Sports Direct share price jumps as broker sees ‘better value’
Sports Direct’s (LON:SPD) share price surged this morning, after RBC Capital Markets raised its stance on the sporting goods retailer’s stock from ‘sector perform’ to ‘outperform’ and upgraded its target price for the shares from 650p to 800p.
The broker said in a note to clients that the business was “regaining momentum” and looked “better value” now versus its peers. “We think Sports Direct has retained its structural advantages of its own brand portfolio, strong logistics and a dominant position in UK sportswear retailing,” RBC stated. It added that Sports Direct’s strong balance sheet provides scope to boost shareholder returns.
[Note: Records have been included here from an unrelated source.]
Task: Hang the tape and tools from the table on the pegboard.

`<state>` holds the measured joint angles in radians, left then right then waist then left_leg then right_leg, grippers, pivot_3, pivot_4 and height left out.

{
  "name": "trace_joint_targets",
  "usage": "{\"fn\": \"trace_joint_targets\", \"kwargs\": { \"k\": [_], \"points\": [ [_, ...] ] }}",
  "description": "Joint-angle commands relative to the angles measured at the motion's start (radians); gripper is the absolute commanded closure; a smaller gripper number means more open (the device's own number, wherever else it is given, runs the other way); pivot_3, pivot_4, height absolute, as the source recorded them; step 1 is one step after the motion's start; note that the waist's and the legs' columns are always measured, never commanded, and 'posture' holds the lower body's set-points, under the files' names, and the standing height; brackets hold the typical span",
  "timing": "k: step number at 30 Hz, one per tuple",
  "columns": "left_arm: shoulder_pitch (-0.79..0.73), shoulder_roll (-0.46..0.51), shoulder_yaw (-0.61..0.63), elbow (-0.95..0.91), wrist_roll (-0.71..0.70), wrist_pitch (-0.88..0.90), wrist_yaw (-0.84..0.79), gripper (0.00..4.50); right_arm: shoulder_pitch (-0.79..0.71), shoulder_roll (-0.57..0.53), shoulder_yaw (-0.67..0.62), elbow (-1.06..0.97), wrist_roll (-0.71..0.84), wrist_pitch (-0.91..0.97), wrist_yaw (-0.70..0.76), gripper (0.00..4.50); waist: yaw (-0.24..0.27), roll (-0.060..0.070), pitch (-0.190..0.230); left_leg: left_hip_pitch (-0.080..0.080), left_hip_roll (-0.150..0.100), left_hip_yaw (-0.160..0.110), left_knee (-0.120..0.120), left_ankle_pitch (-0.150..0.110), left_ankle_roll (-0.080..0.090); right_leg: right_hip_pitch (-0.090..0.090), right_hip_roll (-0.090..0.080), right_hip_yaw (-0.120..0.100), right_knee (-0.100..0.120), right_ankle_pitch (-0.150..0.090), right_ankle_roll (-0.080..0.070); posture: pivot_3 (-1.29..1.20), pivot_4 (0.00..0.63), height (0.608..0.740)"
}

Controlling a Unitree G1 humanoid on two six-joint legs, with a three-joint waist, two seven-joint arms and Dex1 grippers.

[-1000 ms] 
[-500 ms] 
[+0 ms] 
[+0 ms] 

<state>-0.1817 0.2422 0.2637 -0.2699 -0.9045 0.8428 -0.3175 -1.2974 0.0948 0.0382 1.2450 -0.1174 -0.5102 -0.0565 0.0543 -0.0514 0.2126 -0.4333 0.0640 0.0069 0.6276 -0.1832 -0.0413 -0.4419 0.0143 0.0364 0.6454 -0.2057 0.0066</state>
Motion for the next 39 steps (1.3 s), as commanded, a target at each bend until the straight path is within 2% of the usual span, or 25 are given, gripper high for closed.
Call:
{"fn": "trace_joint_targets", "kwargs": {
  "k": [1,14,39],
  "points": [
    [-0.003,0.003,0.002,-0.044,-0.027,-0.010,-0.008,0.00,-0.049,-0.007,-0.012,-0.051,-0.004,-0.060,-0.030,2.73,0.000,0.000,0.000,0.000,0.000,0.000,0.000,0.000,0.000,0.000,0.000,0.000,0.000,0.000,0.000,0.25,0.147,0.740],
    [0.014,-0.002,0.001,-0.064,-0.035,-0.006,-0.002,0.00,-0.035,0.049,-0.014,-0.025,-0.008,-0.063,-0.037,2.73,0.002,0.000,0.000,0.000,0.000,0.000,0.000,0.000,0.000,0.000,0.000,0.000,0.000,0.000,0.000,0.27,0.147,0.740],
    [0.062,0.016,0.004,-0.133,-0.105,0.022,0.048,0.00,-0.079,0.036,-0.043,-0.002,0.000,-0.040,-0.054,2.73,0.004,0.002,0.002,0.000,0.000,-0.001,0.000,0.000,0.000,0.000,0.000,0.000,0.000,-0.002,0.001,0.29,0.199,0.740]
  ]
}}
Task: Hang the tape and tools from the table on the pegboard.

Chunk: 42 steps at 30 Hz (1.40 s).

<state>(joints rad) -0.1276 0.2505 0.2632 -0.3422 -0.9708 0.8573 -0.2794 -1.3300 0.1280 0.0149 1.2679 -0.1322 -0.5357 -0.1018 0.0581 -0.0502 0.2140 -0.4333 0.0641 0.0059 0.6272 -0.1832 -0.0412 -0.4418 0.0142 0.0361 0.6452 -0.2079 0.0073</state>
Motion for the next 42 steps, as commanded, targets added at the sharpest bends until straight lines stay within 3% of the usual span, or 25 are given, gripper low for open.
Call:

Furthermore, RBC reckons that growth in the near term should be enhanced by Sports Direct’s online initiatives such as ‘click and collect’ services and a ‘fast-pay’ checkout solution. Overseas, the turnaround of the company’s Austrian business is taking longer than originally expected, while the weaker euro against the pound will act as a short-term headwind on sales. However, the broker foresees a gradual improvement as trading comparisons get easier this winter. Meanwhile, several key risks surrounding the business, including uncertainty over bonus scheme for staff, dollar/pound exchange rate and political views on zero-hours contracts, have eased.
Investors have reacted positively to RBC’s bullish comments, sending Sports Direct’s share price over three percent higher in early trading today. By 10:00 BST, the stock had gained 3.27 percent to sand at 725.50p.
Last week, the FTSE 100-listed group was hit by a critical note from Jefferies Group. In a note to clients, titled ‘Time to reach out’, the broker said that the company, majority owned by industry tycoon Mike Ashley, needed a “change in the tone of dialogue” as its communication with investors had “reduced significantly in recent months”.
As of 10:58 BST, Tuesday, 23 June, Sports Direct International Plc share price is 725.50p.